Suspicious by Defense Attorneys
:::caution Questions raised, not accusations Every attorney named on these pages is a living, practicing professional against whom no misconduct has been alleged in any forum. The items below are questions raised by commentators about a defense strategy they cannot see, in a case where the record is sealed and counsel are bound by a court publicity order. Nothing here is a finding, and much of it is answered by ordinary capital-defense practice. :::
Things citizen investigators find suspicious about Tyler Robinson's legal defense — how counsel was chosen, what the defense has and has not challenged publicly, and what its own filings appear to reveal.
The numbered list
- Parents reportedly declined high-end attorneys — and the claim the prosecutor blocked volunteers
- The Miranda timing came from a defense filing — a Bates-stamped exhibit quoted in a camera-exclusion motion
- Defense acquiescence to the sua sponte gag order — a judge's own-motion order nobody fought
- Kathryn Nester and the Google Trends spike — a December 2024 search graph read as foreign pre-selection
- The jailhouse informant transport order — Jaxson Thomas Fox and a closed hearing
- Missing surrender video and discovery volume — 28 agencies producing, one deleted tape
- Not-guilty plea versus the confession narrative — no sworn written confession exists
- Kent's halted probe as defense ammunition — a federal inquiry reportedly stopped over what it might hand counsel
- Baron Coleman says Robinson is in grave danger — "not supposed to survive to turn himself in"
Read this section skeptically — it argues against the rest of the site
This is the section most likely to change your mind in the direction you did not expect, because two of its loudest items collapse on inspection. The claim that Nester was "handpicked by the PROSECUTION" describes something that cannot happen: Utah capital counsel is appointed through the court and the indigent defense system, and a prosecutor has no authority to select, approve, or veto a defendant's lawyer. The companion claim that volunteer attorneys were "told no by the Prosecutor" fails for the same reason, and it also contradicts the first claim — one says the family declined counsel, the other says the state blocked counsel. Both cannot be true, and neither is supported.

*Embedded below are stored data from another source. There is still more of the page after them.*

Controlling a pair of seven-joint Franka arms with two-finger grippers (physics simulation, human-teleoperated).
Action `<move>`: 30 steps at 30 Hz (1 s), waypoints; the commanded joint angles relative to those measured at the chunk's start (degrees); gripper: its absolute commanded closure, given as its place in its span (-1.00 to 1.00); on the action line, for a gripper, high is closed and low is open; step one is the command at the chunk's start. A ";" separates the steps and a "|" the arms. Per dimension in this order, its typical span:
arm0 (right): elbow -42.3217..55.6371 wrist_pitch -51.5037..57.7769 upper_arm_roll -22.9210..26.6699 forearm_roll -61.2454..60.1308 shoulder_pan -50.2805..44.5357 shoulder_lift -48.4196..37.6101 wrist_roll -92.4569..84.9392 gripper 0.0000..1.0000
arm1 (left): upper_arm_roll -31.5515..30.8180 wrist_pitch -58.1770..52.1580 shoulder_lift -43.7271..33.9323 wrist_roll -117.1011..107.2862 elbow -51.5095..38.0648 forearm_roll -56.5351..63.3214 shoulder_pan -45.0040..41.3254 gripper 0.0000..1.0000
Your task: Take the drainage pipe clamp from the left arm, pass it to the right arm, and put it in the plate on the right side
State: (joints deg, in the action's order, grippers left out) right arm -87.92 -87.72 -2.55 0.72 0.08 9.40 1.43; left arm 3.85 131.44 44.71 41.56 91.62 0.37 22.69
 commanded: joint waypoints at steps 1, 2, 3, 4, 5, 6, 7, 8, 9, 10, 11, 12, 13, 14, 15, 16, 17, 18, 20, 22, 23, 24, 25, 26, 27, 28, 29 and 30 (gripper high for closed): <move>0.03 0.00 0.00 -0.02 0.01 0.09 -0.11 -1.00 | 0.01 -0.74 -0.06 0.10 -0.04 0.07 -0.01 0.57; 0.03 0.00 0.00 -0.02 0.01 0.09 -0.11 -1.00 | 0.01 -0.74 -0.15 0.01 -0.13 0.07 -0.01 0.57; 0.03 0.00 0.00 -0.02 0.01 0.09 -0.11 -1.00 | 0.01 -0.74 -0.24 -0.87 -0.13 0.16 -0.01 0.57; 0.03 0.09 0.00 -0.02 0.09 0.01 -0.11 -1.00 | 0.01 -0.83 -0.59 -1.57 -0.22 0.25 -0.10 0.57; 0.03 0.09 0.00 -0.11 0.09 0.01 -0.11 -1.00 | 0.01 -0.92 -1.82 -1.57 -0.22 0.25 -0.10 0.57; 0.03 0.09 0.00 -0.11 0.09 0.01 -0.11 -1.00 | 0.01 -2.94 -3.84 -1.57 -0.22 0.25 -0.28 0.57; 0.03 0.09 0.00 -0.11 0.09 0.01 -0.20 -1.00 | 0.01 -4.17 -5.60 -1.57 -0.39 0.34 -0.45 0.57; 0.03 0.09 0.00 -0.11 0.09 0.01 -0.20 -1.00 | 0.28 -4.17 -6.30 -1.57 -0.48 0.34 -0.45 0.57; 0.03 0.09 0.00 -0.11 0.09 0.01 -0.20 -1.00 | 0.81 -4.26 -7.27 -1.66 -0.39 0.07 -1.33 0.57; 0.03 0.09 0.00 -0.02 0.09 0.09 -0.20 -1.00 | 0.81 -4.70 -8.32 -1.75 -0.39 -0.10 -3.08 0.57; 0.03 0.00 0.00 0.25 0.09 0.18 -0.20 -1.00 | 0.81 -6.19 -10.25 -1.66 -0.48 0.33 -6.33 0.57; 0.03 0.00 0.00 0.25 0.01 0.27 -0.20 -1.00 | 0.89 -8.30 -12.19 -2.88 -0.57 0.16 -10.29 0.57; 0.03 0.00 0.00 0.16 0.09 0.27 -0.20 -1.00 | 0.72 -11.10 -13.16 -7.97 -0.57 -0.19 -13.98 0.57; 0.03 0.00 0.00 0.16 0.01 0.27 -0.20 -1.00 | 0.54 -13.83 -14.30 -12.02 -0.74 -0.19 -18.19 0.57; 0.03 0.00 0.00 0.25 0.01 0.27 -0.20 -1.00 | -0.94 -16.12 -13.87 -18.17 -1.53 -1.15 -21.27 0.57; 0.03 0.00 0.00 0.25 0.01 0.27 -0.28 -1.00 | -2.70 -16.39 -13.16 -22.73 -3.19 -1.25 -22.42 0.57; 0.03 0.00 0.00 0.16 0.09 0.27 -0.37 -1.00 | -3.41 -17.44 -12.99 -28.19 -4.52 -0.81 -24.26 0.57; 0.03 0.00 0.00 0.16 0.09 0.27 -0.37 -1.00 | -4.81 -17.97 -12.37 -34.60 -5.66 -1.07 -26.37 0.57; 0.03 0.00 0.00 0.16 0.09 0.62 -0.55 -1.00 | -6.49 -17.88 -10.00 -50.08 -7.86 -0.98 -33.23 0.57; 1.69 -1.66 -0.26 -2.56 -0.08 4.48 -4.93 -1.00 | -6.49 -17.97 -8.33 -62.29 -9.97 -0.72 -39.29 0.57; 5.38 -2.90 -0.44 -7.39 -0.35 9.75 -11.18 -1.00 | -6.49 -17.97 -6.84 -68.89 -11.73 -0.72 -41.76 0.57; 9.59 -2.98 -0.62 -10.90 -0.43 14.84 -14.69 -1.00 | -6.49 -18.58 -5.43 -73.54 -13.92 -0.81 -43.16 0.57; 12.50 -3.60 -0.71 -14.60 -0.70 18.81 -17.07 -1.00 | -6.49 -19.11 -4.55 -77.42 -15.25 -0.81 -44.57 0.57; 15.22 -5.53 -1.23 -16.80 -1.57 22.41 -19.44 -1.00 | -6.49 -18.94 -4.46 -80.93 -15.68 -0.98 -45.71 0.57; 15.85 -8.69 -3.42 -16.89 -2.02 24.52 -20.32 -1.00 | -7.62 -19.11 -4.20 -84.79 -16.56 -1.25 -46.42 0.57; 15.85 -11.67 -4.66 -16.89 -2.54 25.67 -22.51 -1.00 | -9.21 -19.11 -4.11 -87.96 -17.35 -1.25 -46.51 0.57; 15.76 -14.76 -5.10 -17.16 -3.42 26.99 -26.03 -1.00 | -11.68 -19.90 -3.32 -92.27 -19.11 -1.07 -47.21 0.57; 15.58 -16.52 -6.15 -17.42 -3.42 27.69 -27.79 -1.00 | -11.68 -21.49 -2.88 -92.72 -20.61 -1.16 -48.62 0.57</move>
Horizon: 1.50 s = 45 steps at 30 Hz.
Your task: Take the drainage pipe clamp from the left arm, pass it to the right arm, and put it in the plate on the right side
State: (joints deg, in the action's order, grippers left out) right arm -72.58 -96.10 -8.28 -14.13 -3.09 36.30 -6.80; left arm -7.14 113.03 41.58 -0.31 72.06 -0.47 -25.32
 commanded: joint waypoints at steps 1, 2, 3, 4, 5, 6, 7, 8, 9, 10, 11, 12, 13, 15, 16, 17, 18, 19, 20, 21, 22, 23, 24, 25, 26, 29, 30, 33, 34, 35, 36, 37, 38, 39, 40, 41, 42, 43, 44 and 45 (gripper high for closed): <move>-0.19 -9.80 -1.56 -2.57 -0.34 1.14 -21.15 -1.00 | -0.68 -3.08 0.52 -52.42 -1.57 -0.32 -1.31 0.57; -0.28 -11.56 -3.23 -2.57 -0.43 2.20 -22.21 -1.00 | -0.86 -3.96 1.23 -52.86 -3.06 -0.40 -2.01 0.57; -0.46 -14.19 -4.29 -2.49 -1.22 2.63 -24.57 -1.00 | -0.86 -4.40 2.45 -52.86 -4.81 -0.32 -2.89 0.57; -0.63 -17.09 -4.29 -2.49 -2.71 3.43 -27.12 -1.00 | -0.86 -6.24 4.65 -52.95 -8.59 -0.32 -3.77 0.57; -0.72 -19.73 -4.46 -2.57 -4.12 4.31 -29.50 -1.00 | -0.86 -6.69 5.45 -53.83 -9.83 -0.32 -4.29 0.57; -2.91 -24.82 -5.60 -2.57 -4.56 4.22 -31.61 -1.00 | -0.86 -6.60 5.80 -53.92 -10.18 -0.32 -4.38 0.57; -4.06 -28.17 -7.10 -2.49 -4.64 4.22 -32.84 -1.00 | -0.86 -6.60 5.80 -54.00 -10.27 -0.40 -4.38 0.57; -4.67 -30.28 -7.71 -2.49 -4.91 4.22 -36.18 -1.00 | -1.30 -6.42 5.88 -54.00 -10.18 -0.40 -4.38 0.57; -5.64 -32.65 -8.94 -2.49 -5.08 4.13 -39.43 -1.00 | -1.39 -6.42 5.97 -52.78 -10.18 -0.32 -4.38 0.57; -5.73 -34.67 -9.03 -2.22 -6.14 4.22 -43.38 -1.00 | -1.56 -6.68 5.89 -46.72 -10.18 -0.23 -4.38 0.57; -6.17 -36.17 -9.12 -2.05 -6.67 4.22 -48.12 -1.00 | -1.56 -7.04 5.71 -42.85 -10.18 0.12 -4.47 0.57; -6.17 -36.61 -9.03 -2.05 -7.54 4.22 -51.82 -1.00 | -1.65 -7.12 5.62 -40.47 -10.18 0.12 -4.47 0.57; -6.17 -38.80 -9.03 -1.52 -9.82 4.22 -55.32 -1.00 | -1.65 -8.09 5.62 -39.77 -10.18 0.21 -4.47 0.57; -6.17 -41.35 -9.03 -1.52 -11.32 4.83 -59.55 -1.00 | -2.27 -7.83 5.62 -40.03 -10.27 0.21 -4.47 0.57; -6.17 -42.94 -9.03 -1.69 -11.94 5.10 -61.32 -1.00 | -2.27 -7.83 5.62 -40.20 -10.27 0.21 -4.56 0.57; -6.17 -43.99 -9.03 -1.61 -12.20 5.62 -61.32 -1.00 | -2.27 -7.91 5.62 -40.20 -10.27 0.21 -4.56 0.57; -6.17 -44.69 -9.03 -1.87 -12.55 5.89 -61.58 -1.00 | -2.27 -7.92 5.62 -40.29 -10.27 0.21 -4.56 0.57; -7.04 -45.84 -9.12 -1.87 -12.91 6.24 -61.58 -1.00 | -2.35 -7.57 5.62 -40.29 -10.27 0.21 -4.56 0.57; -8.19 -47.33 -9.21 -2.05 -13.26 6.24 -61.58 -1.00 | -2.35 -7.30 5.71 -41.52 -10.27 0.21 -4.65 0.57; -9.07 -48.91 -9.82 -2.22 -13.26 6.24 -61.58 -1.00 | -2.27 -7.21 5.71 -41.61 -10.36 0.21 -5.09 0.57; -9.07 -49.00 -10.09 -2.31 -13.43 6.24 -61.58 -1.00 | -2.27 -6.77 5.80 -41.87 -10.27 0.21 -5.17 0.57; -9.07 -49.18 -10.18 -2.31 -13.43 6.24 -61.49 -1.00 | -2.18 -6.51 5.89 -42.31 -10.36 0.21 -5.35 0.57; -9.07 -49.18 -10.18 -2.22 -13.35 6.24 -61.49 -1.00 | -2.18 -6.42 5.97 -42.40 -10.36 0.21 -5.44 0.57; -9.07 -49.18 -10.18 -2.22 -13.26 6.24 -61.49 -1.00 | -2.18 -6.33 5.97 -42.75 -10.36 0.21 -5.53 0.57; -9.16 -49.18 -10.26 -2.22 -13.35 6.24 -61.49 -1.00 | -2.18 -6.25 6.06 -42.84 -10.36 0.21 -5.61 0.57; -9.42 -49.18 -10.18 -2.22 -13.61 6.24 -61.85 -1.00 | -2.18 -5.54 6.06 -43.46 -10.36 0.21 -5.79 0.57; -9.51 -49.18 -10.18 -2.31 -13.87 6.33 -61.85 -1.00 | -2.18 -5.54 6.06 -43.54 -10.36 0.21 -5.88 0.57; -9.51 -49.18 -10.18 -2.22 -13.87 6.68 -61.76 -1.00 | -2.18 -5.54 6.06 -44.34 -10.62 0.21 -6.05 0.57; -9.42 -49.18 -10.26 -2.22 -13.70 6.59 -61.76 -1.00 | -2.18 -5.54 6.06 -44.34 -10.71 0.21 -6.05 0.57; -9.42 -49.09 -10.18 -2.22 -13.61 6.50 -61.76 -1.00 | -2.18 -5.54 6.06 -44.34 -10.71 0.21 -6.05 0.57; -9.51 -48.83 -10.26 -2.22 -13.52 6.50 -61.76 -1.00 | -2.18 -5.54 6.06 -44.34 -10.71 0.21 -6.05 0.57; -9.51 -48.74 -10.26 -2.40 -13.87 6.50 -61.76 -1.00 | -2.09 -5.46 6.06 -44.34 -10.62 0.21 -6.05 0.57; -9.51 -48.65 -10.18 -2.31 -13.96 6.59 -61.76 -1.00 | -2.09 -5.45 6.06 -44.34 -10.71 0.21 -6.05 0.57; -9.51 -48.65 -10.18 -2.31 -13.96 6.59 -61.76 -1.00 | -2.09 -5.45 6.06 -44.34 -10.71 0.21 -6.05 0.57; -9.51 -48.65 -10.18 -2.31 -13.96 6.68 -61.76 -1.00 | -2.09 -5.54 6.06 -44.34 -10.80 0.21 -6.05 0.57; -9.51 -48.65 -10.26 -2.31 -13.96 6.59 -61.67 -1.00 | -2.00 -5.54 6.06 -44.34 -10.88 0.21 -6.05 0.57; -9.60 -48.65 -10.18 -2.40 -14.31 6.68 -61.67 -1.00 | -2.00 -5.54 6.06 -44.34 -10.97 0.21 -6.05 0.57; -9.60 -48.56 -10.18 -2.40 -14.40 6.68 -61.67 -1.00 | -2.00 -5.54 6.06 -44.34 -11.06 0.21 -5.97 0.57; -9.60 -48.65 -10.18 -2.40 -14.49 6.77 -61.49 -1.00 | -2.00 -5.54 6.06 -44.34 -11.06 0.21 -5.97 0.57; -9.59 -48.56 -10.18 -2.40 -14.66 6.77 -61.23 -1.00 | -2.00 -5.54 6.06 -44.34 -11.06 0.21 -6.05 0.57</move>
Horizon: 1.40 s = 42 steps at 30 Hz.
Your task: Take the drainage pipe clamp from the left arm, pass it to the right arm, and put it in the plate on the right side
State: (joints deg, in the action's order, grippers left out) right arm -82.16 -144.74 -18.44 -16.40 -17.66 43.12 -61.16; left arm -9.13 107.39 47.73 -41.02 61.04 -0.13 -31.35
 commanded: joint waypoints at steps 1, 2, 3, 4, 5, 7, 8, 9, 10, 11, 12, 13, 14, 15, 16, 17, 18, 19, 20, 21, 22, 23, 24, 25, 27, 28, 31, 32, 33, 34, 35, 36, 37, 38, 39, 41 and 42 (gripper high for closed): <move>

The "cheap defense" theory is rebutted by the case file itself. Robinson is represented by a three-attorney team of nationally recognized capital specialists: Kathryn Nester, a former Utah Federal Defender with 33-plus years and nine capital cases; Michael Burt, 47-plus years and an editor of California's Death Penalty Defense Manual; and Richard Novak, with 25-plus death-eligible cases. Utah is reportedly spending upwards of $750,000 on it, which buys investigators and mitigation specialists no publicity-seeking volunteer could match. Declining free celebrity counsel in a death-penalty case is not a red flag — it is the advice a competent lawyer gives.
What survives is thinner but more interesting: the defense's own filing is where the 6:25 PM Miranda exhibit came from, which means counsel obtained it and put it in the record. The rest of the section mostly measures the defense's public silence — and public silence is exactly what a standing publicity order, sealed discovery, and the Sixth Amendment all require. Item 4's Google Trends evidence carries a defect worth internalizing before you read the other sections: Trends reports normalized relative interest and does not expose IP addresses, so "the searches came from Israel" is not something the tool can tell you, and for a low-volume name a handful of queries registers as "100." The same flaw generates the Trends claims about the judges and the informant, so it is one error producing four apparent data points, not four independent findings.